--- PROBLEM DETAILS ---
Every line that contains the word "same" should be copied from the records below.

--- RECORDED INFORMATION ---
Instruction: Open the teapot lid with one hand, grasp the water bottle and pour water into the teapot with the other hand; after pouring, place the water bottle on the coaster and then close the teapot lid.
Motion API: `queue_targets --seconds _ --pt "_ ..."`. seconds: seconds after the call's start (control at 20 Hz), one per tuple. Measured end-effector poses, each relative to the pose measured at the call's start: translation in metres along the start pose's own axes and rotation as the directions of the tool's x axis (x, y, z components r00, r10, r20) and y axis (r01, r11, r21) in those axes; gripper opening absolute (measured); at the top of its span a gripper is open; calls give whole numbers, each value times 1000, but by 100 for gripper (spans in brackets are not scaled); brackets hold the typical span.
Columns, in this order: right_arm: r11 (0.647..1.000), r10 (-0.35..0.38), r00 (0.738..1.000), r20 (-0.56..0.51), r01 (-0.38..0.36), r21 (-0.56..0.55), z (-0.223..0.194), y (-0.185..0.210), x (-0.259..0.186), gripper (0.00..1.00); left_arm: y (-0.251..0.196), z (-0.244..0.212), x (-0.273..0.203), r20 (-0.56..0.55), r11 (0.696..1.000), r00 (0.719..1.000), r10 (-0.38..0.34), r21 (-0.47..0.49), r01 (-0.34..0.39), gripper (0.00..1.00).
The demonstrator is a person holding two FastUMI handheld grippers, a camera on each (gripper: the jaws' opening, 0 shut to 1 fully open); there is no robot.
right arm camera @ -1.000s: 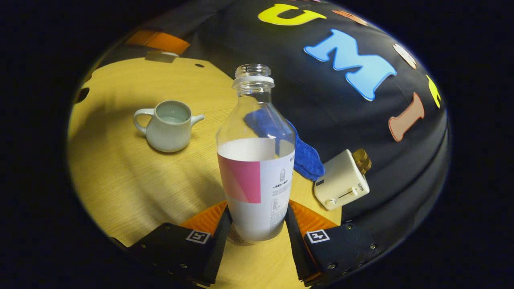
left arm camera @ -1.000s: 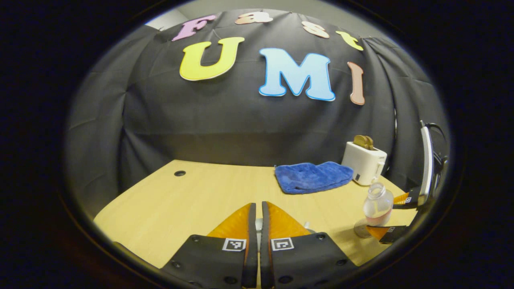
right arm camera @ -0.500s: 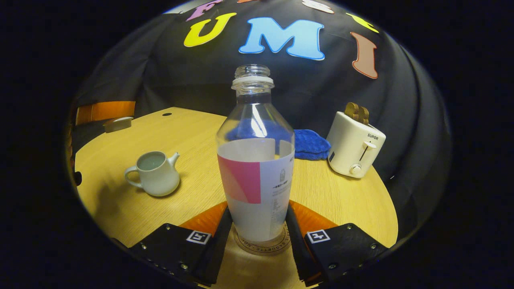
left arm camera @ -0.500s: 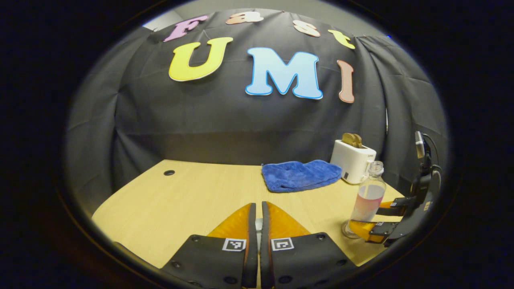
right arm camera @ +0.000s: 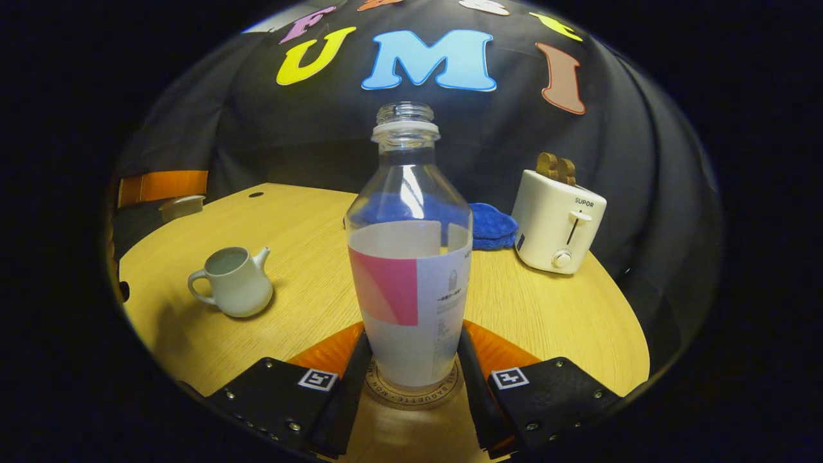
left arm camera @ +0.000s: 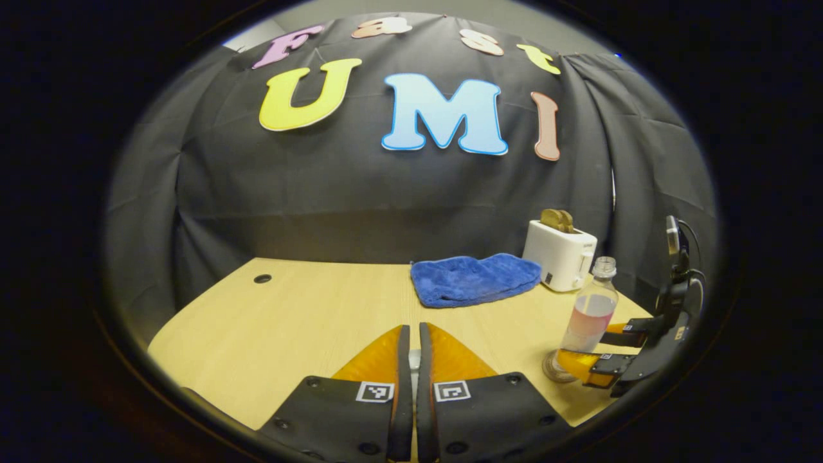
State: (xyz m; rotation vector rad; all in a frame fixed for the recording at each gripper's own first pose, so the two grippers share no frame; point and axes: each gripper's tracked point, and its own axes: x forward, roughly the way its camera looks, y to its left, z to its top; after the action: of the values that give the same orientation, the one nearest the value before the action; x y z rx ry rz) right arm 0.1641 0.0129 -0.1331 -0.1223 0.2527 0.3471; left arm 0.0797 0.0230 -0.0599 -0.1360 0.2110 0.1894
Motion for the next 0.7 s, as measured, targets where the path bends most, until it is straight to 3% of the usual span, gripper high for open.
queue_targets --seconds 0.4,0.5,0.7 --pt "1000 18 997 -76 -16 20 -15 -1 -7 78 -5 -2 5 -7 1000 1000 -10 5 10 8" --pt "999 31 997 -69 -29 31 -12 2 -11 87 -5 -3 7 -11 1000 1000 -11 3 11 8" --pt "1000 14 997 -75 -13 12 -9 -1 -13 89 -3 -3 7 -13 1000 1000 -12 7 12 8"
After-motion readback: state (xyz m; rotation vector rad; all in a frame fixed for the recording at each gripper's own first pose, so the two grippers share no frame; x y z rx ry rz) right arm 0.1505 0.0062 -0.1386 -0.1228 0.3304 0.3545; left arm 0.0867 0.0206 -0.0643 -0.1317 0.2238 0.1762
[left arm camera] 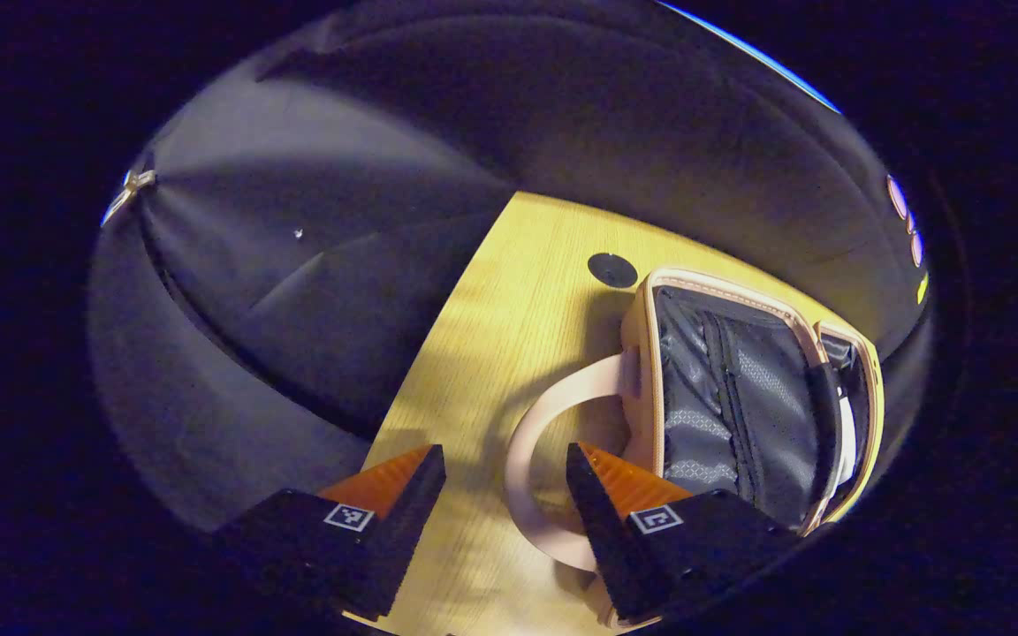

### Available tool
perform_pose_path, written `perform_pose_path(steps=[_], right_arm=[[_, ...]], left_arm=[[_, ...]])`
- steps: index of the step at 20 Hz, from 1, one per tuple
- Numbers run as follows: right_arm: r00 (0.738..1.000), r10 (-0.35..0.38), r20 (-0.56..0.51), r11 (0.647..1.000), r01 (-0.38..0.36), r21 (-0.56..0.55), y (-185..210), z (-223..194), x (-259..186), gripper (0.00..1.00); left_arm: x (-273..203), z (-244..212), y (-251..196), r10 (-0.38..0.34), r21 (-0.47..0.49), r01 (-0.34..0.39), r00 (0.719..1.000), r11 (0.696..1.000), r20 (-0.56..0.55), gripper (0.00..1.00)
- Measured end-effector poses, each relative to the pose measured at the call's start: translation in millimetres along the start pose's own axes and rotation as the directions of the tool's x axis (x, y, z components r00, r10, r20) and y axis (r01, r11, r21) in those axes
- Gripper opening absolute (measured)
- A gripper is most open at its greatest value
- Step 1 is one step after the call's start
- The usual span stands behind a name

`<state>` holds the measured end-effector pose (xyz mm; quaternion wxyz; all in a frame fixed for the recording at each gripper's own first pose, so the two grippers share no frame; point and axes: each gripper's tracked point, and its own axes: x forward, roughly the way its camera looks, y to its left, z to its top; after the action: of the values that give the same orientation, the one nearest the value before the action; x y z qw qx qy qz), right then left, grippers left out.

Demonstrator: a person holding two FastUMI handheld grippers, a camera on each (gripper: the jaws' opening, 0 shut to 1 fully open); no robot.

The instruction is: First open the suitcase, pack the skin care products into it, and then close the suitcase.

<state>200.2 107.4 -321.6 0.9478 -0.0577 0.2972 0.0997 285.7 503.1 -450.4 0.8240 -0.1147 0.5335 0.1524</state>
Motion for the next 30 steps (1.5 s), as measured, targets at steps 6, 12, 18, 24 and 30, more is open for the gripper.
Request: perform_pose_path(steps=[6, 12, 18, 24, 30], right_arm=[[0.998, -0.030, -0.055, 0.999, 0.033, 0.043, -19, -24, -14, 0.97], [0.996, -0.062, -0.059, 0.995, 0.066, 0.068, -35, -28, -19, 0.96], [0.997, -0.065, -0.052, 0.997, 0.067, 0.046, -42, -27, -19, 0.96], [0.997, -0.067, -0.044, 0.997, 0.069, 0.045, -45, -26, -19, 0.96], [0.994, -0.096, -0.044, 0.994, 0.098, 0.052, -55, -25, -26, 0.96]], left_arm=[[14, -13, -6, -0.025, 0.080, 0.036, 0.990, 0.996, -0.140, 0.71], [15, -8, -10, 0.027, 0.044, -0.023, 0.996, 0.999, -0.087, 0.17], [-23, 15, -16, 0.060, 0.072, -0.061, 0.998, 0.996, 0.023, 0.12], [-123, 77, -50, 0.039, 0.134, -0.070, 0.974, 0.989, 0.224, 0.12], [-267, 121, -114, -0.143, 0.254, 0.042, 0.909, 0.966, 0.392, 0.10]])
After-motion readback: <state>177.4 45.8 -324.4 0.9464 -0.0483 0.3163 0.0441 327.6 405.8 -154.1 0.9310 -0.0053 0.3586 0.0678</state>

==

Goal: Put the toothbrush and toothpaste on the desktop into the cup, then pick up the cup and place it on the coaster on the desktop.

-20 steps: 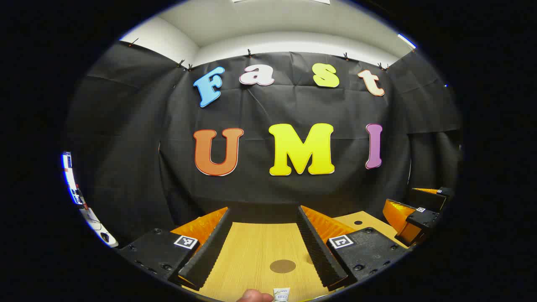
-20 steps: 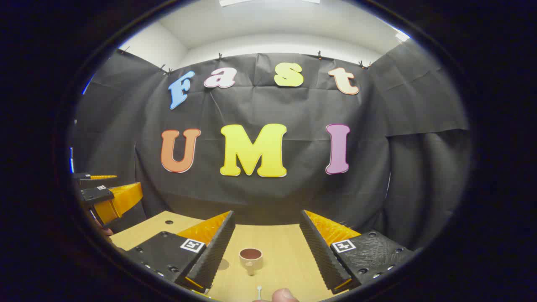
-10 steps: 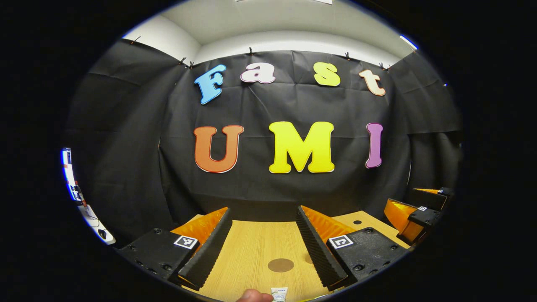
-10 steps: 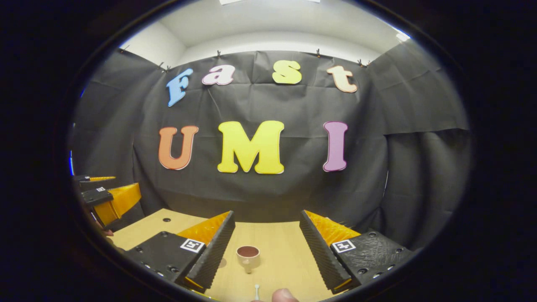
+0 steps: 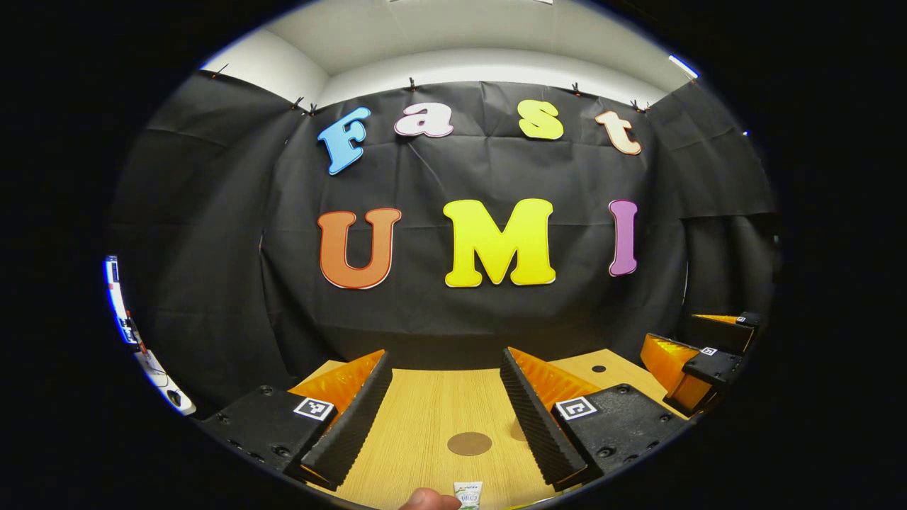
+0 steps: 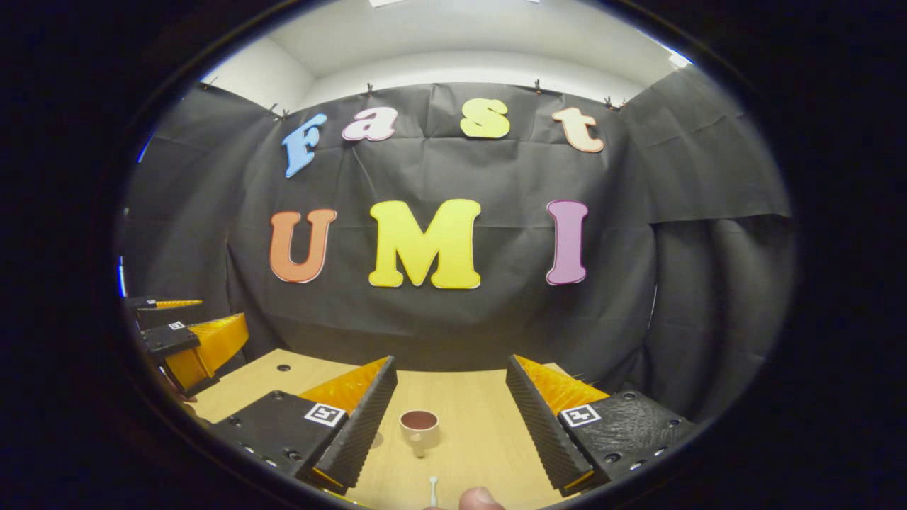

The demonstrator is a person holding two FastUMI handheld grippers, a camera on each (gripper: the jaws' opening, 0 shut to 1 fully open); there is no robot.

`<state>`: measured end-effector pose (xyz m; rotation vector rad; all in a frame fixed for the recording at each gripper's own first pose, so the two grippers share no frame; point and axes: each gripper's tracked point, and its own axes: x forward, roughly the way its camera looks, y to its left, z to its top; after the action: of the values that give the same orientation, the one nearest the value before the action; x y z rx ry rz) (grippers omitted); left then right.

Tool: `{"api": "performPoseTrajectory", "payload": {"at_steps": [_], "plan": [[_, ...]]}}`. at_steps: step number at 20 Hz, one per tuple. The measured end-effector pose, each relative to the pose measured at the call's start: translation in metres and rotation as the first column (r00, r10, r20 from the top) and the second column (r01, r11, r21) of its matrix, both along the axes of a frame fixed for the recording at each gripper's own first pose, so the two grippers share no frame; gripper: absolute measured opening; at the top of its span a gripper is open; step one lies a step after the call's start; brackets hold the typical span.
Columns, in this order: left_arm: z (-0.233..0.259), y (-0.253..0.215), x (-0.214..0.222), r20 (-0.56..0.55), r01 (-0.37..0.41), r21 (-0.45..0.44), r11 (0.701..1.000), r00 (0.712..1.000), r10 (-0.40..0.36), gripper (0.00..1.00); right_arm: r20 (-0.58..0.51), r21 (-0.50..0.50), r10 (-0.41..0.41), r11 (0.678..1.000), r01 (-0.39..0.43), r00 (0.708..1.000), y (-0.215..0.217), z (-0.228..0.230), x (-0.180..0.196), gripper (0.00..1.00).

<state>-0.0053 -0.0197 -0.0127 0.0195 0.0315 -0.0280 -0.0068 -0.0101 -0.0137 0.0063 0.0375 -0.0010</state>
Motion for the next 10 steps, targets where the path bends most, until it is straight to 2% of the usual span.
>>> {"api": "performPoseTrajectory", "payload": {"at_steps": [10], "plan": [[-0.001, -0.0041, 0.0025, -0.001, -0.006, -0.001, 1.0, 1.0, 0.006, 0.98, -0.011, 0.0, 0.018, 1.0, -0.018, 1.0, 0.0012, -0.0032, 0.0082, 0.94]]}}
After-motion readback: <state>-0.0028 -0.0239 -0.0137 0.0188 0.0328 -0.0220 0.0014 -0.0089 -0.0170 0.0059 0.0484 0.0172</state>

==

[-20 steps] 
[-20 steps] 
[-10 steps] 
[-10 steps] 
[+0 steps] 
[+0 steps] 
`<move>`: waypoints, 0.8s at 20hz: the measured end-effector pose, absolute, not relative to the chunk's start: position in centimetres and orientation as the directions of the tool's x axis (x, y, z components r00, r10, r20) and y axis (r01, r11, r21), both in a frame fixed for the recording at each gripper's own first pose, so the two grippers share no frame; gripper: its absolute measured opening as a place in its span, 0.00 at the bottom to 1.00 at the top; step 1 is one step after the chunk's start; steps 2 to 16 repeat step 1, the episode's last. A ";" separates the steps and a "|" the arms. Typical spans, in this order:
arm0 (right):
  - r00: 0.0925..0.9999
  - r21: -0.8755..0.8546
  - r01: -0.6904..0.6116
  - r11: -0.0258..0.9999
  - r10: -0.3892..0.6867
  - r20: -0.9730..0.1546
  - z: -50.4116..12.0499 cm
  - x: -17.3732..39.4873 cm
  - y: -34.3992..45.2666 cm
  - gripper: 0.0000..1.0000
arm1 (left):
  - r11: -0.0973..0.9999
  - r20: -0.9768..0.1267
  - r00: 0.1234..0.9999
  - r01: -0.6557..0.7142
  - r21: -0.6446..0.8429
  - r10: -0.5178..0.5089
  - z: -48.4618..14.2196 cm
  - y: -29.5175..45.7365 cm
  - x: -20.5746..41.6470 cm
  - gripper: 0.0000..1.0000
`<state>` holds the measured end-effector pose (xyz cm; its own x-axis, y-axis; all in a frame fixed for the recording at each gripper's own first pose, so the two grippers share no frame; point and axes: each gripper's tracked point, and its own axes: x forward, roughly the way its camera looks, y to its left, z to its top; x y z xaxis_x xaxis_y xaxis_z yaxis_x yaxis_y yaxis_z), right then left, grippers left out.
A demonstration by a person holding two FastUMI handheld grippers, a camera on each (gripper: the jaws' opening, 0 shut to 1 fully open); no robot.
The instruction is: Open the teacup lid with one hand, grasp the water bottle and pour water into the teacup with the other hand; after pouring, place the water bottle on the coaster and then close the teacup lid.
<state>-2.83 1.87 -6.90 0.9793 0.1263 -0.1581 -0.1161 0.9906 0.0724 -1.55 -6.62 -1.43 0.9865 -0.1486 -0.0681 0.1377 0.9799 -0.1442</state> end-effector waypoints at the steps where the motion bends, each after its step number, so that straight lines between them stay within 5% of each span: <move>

--- EXERCISE RESULT ---
State: (xyz m; rotation vector rad; all in a frame fixed for the recording at each gripper's own first pose, so the two grippers share no frame; point and axes: each gripper's tracked point, and its own axes: x forward, roughly the way its camera looks, y to its left, z to its top; after the action: of the values that give the same orientation, the one nearest the value before the action; x y z rx ry rz) right arm 0.1641 0.0129 -0.1331 -0.1223 0.2527 0.3471; left arm 0.0797 0.0230 -0.0599 -0.1360 0.2110 0.1894
`<state>` holds the measured end-effector pose (xyz mm; quaternion wxyz; all in a frame fixed for the recording at each gripper's own first pose, so the two grippers share no frame; point and axes: each gripper's tracked point, and its own axes: x forward, roughly the way its camera looks, y to its left, z to its top; after the action: of the values that give the same orientation, the one nearest the value before the action; x y z qw qx qy qz), right then left, grippers left out.
`<state>`: measured end-effector pose (xyz m; rotation vector rad; all in a frame fixed for the recording at each gripper's own first pose, so the two grippers share no frame; point and axes: each gripper's tracked point, and its own axes: x forward, roughly the way its camera looks, y to its left, z to its top; after the action: of the values that give the same orientation, the one nearest the value before the action; x y z rx ry rz) (grippers omitted); left then right.

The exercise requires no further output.